As a business owner, courts may look beyond your tax return to determine your income for equalization calculations. Business owners and/or those who are self-employed are entitled to make various deductions for income tax purposes. Therefore, your reported net business income may not be representative of your “actual” income. Similarly, a judge may find that your tax return does not adequately reflect cash sales or additional write-offs.
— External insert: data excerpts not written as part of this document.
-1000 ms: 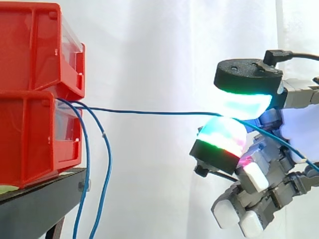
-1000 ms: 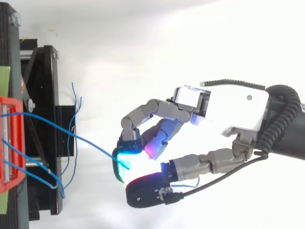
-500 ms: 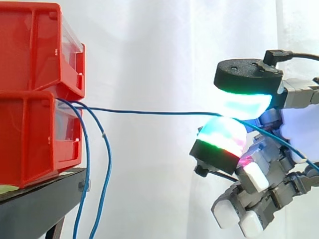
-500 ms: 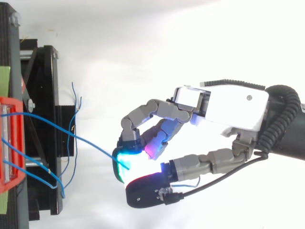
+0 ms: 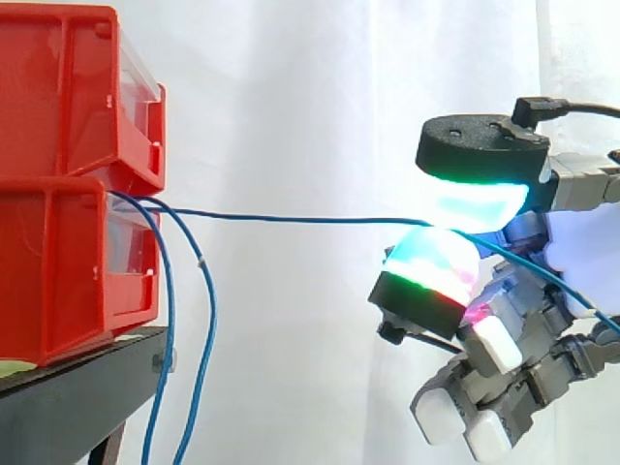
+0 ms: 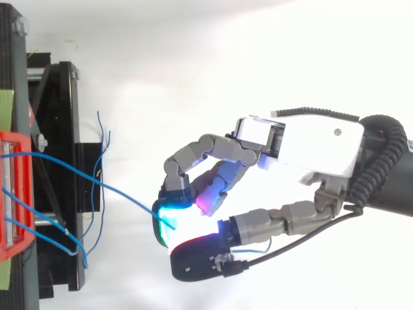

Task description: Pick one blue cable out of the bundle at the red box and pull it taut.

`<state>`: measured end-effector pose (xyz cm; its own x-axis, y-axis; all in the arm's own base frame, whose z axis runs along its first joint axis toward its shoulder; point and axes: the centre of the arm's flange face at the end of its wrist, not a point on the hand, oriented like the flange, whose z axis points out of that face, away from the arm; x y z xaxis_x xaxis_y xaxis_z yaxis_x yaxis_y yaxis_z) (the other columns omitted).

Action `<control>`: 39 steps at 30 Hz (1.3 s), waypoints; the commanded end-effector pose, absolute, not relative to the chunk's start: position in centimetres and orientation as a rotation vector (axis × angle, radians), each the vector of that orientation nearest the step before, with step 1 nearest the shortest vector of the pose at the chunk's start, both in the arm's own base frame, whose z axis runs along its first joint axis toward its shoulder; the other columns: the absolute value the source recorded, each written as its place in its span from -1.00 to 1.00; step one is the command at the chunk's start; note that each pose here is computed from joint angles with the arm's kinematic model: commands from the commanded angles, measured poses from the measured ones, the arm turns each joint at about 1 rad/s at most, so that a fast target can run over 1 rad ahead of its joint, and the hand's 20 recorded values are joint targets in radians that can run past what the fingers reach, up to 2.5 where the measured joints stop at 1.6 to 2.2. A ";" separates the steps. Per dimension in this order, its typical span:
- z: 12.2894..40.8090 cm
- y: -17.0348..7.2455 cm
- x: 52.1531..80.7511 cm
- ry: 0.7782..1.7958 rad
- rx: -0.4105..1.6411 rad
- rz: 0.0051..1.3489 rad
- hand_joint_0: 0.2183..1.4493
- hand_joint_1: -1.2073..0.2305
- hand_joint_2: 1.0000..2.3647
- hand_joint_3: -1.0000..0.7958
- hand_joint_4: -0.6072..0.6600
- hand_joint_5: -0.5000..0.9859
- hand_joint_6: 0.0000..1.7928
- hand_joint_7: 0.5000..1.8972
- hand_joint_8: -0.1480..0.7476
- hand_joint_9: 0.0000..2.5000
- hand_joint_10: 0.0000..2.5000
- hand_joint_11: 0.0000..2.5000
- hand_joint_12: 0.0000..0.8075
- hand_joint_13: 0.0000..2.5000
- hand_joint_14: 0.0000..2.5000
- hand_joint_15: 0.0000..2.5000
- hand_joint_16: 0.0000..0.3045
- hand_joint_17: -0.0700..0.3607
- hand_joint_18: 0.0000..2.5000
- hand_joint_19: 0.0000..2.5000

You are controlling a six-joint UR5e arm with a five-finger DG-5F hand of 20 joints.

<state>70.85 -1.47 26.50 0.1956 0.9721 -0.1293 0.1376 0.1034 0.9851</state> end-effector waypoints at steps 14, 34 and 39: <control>26.5 -1.5 70.9 1.199 1.303 0.909 -0.32 -0.59 -0.67 0.16 -0.28 -0.42 0.04 0.04 0.27 -0.21 -0.99 -0.56 0.07 -0.39 -0.99 -0.72 -0.63 -0.09 -0.41 -0.71; 26.5 -1.5 70.9 1.199 1.303 0.909 -0.32 -0.59 -0.67 0.16 -0.28 -0.42 0.04 0.04 0.27 -0.21 -0.99 -0.56 0.07 -0.39 -0.99 -0.72 -0.63 -0.09 -0.41 -0.71; 26.5 -1.5 70.9 1.199 1.303 0.909 -0.32 -0.59 -0.67 0.16 -0.28 -0.42 0.04 0.04 0.28 -0.21 -0.99 -0.57 0.06 -0.39 -0.99 -0.73 -0.63 -0.09 -0.41 -0.72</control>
<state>70.85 -1.45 26.49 0.1954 0.9722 -0.1293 0.1376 0.1034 0.9851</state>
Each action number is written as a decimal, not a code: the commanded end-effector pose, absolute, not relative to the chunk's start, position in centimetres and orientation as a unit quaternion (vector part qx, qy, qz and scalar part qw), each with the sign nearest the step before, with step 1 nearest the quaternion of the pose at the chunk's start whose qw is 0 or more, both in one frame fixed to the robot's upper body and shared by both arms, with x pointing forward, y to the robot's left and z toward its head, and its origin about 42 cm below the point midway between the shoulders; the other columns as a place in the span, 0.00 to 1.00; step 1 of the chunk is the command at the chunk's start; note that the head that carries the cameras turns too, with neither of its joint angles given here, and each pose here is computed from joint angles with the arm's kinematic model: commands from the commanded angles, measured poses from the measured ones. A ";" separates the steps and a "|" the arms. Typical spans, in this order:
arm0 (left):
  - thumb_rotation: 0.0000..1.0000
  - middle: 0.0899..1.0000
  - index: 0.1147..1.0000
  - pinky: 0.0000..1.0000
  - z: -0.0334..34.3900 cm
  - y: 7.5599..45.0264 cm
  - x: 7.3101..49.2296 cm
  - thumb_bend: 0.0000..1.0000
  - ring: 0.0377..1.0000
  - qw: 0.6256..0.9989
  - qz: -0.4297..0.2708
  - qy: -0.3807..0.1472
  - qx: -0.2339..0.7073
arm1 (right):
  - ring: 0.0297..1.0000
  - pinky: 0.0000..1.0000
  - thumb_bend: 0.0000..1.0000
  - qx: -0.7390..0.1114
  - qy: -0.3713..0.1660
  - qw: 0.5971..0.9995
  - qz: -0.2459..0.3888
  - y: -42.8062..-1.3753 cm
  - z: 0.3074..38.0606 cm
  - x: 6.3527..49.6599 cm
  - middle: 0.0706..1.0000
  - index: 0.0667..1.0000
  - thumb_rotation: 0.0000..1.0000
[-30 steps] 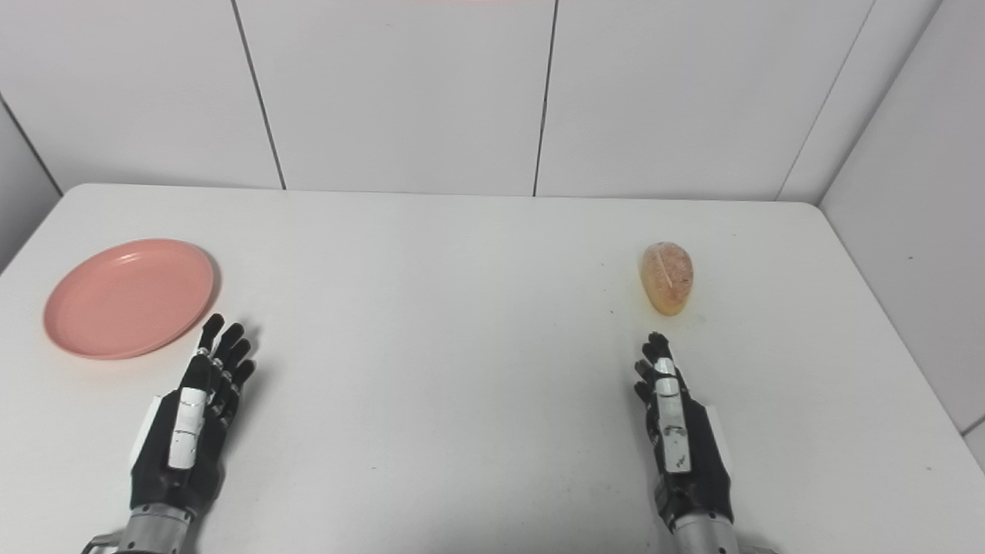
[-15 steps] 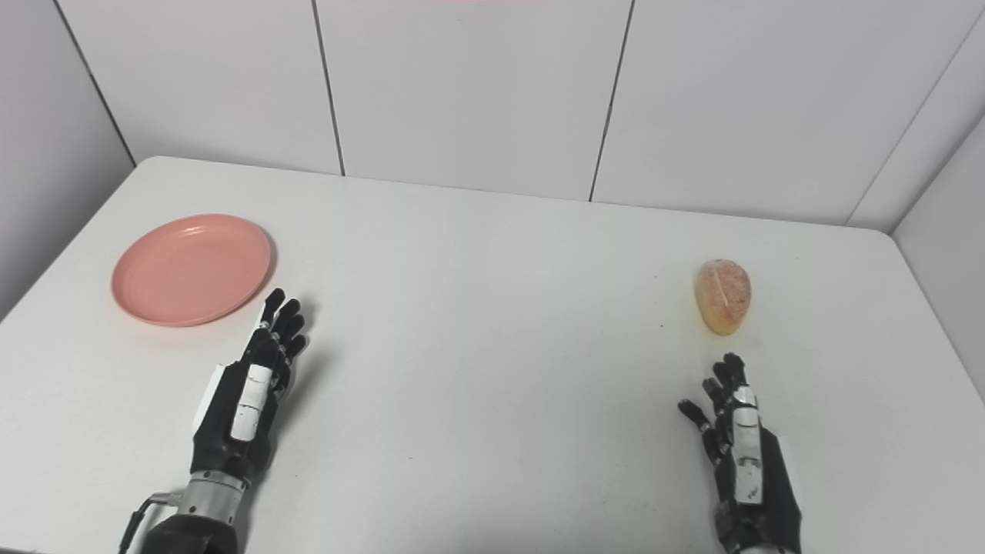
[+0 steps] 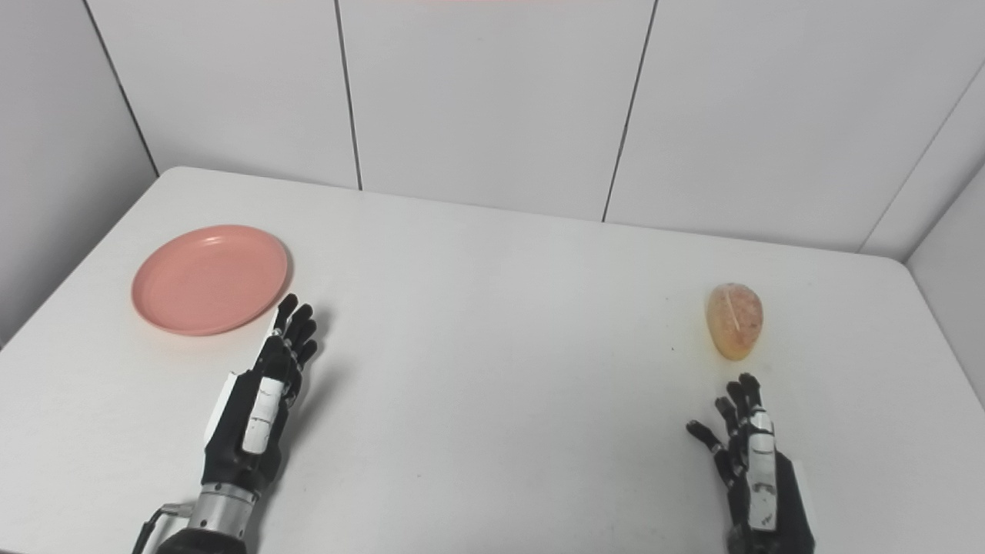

For any of these reasons, a judge may impute income to you.  

Learn more about imputed income: Intentional under- or unemployment and Self-employed payors

Are you a business owner thinking about getting married?

In case of separation, a marriage contract (otherwise known as a prenuptial agreement) can help protect your business.  If you have partnership agreement, you may even be required to have a prenuptial agreement.  A family lawyer and business lawyer can help you make the best decision for your business.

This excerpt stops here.